__What to produce__: In the records below, find the line that contains "Plain rules. Mark the green grape", then write out that line and each one after it exactly, up to and including the last.

__Listed entries__:
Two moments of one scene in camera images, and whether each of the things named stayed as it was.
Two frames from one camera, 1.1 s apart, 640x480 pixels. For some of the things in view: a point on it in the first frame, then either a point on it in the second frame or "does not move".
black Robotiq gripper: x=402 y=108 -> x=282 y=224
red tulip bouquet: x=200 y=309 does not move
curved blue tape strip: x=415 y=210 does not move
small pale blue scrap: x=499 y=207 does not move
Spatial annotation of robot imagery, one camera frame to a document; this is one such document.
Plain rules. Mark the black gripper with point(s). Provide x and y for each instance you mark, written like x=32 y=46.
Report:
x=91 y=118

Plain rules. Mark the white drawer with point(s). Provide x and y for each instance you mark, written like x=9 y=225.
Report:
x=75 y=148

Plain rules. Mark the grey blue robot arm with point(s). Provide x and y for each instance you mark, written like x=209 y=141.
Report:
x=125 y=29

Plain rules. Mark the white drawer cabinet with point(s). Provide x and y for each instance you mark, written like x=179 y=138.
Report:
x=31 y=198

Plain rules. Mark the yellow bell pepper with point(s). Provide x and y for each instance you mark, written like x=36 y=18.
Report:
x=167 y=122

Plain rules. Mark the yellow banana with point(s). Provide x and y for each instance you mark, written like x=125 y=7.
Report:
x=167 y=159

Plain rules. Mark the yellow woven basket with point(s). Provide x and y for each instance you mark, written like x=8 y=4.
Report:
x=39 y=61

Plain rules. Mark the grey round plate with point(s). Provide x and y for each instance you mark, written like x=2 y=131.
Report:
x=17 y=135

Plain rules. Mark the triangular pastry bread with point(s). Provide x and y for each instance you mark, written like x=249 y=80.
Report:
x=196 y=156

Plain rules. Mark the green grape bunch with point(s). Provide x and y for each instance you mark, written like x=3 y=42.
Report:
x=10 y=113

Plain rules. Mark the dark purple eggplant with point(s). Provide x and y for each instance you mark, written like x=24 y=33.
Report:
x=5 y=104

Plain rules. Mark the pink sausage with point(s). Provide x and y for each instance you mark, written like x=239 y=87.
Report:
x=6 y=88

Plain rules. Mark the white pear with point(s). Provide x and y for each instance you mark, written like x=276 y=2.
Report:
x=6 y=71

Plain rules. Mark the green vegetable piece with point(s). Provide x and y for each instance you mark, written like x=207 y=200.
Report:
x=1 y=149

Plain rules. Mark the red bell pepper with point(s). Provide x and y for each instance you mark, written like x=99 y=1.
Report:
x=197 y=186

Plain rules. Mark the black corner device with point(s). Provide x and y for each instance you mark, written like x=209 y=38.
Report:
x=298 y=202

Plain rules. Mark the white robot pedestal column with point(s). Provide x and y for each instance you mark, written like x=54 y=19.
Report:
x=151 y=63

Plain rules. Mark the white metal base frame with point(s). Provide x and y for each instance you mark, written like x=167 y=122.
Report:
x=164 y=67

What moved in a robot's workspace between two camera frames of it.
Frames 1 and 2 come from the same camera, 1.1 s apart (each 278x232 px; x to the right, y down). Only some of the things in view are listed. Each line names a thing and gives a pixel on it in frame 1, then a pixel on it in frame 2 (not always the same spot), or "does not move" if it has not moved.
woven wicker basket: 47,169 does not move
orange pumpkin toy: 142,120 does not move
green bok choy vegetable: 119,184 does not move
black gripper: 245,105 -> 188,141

__Answer to this task__:
Plain rules. Mark the green grape bunch with point(s). Provide x and y for each instance you mark, written like x=3 y=42.
Report:
x=10 y=113

Plain rules. Mark the dark purple eggplant with point(s). Provide x and y for each instance you mark, written like x=24 y=33.
Report:
x=5 y=104

Plain rules. Mark the pink sausage with point(s). Provide x and y for each instance you mark, written like x=239 y=87.
Report:
x=6 y=88

Plain rules. Mark the white pear with point(s). Provide x and y for each instance you mark, written like x=276 y=2.
Report:
x=6 y=71

Plain rules. Mark the green vegetable piece with point(s). Provide x and y for each instance you mark, written like x=207 y=200.
Report:
x=1 y=149

Plain rules. Mark the red bell pepper with point(s). Provide x and y for each instance you mark, written like x=99 y=1.
Report:
x=197 y=186

Plain rules. Mark the black corner device with point(s). Provide x and y for each instance you mark, written like x=209 y=38.
Report:
x=298 y=202

Plain rules. Mark the white robot pedestal column with point(s). Provide x and y for each instance you mark, written like x=54 y=19.
Report:
x=151 y=63

Plain rules. Mark the white metal base frame with point(s). Provide x and y for each instance you mark, written like x=167 y=122.
Report:
x=164 y=67

What moved in a robot's workspace between two camera frames of it.
Frames 1 and 2 come from the same camera, 1.1 s apart (each 278x232 px; x to the right, y down). Only some of the things in view are listed. Each line names a thing and gives a pixel on it in frame 1, then a pixel on it in frame 2 (not always the same spot), or "does not move" if it has not moved.
woven wicker basket: 47,169 does not move
orange pumpkin toy: 142,120 does not move
green bok choy vegetable: 119,184 does not move
black gripper: 245,105 -> 188,141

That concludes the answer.